My husband doesn't watch most of the TV shows I watch, or at least not during the season they're on, because he prefers to watch them streaming online through Netflix without any commercials once the whole season is released. But for some reason, he watched the season finale of Top Chef All-Stars with me, even though that's a show he never watches.
Not only did he keep asking me who the contestants were, who the judges were, the rules of the contest, etc., but he kind of made fun of me for crying when Richard Blais (my favorite contestant) was proclaimed the winner. I dabbed away my tears and smiled, but inside I was thinking "what would he say if he knew I cried at the show every week?"
Yes, I cry at most episodes of Top Chef, and not just for the person who gets kicked off and has to go home, but for the character who thought they did well and the judges told them they didn't, and maybe most of all for characters who don't think they did well but then won the challenge. That's why I loved Blais so much. He teared up a lot this season, too.

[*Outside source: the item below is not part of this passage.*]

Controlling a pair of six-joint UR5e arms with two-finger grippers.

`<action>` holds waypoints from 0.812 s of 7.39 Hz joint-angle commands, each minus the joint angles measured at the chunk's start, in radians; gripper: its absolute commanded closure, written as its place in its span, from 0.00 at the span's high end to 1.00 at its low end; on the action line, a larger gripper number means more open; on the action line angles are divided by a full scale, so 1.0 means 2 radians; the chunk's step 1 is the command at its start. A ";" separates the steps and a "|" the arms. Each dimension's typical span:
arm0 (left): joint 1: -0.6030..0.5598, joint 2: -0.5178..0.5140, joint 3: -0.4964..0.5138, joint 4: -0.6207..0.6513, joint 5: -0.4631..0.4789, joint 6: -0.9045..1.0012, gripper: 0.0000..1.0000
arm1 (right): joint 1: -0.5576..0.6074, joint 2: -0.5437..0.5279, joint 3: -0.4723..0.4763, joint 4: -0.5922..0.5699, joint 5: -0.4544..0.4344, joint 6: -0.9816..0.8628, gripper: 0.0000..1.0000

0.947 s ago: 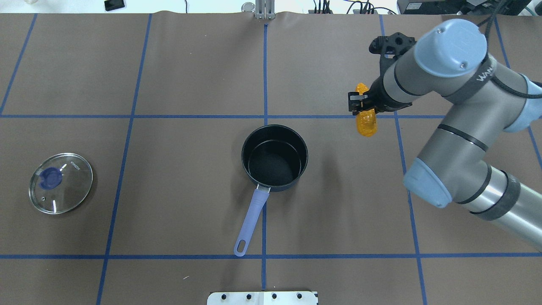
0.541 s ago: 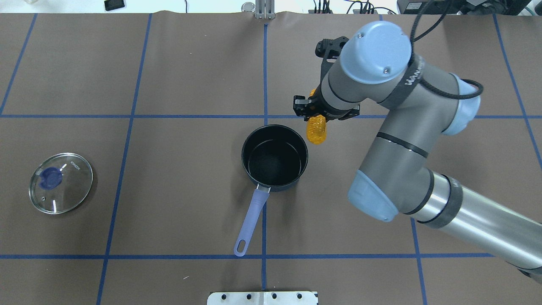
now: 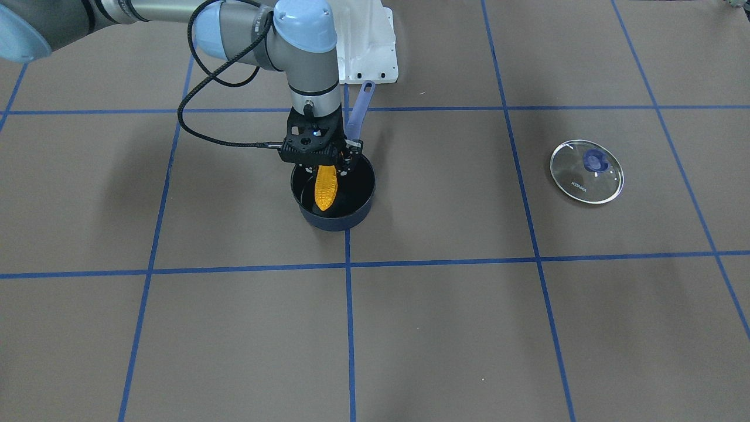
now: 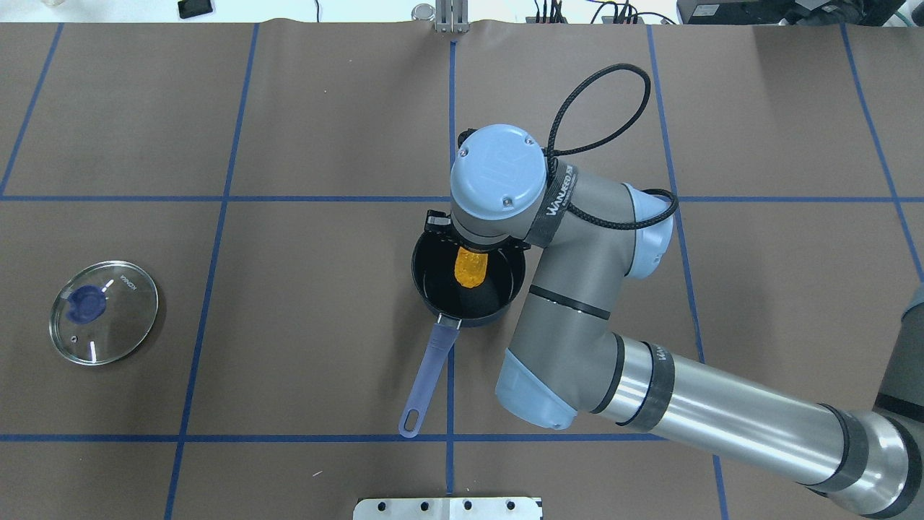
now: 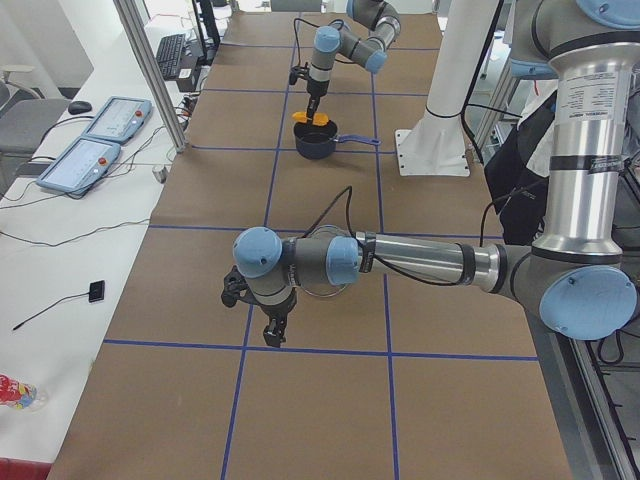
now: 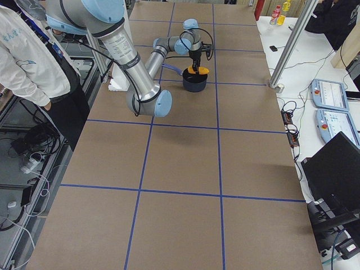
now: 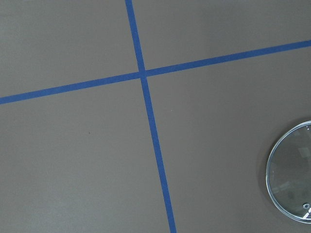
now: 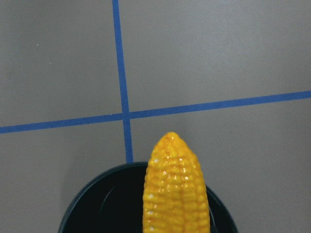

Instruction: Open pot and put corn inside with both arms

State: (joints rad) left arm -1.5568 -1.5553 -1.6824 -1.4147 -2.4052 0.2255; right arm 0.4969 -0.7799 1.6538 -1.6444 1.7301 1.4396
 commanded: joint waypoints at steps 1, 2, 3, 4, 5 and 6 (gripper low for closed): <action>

And it's not just Top Chef, or contest-based reality shows that make me cry. Touching moments on realistic comedies (OK, maybe The Office isn't that realistic overall, but it is filled with many moments that are so true to life) make me cry, and some music makes me cry. And I'm not talking about any pulling-at-your-heart-strings country music or anything like that. A beautiful hymn can make me cry. This is why I don't wear mascara anymore.
When I was a child and my family used to get together every Saturday night for our weekly movie-watching ritual, I used to love to look over at my mom during the sappy moments and see if she was crying, which she almost always was. The whole family loved to tease her. At least she was in her late 40s/early 50s then! Somehow I've lost my ability to hold in when I experience things that are sad, or maybe even just true. The floodgate, for my tears, is broken.
I don't think I'm any sadder than I used to be. Depression runs in my family and I dealt with it face-on in my earlyish 20s, and I like to think I know how to keep a funk from getting out of control and turning into a full-blown bout of depression these days. I did have to give up grunge/90s alternative music though, perhaps my favorite genre, because the sadness of it all was overwhelming. Now I stick to classic rock, classic hip-hop, and plain old classic music when I'm in the car (I find it reduces my instinct to speed and see it as a little stress therapy throughout the day) because they're more uplifting.
So while I wouldn't say that I'm sad, I'll cry at anything that gives me the instinct to cry at, and I blame this on middleage. I think my hormones must be overriding my brain, and it's kind of embarassing! When other people see you crying they assume there's something terribly wrong, or that when you're trying to repress tears, you're really trying to repress a thought or experience that is causing the tears.
All I can offer as an explanation for my own situation is that with age I have gained an exponential ability to emphathize with others, and watching other people through dramatic highs and lows, or listening to songs expressing their hearts, I can't help but let go. I even have to avoid karaoke nights because some people put so much emotion into the songs and their song choices, the tears start coming out. Talk about embarassing!
Luckily for me, at times I am capable of holding back an urge to cry. Or rather, I let myself tear up but swallow the rest down. But that tends to build up after a while. I find that the more I hold it back, the bigger of a way I need to release it later. My prefered method is to watch one of several movies that can always get a cry out of me, and when it comes, just really give it all I got. These aren't just chick flicks either. "Punch Drunk Love" comes to mind as one of my reliable releases.
So I don't know if this breaking down of the emotional and tear floodgates happens to everyone with age and experience, but it's definitely something I've noticed (and disected) in my life. If you suffer from this phenomena too, I can only offer one piece of advice: buy the best tissues, the kind with lotion in them, all the time. The high quality counts when you're a frequent user.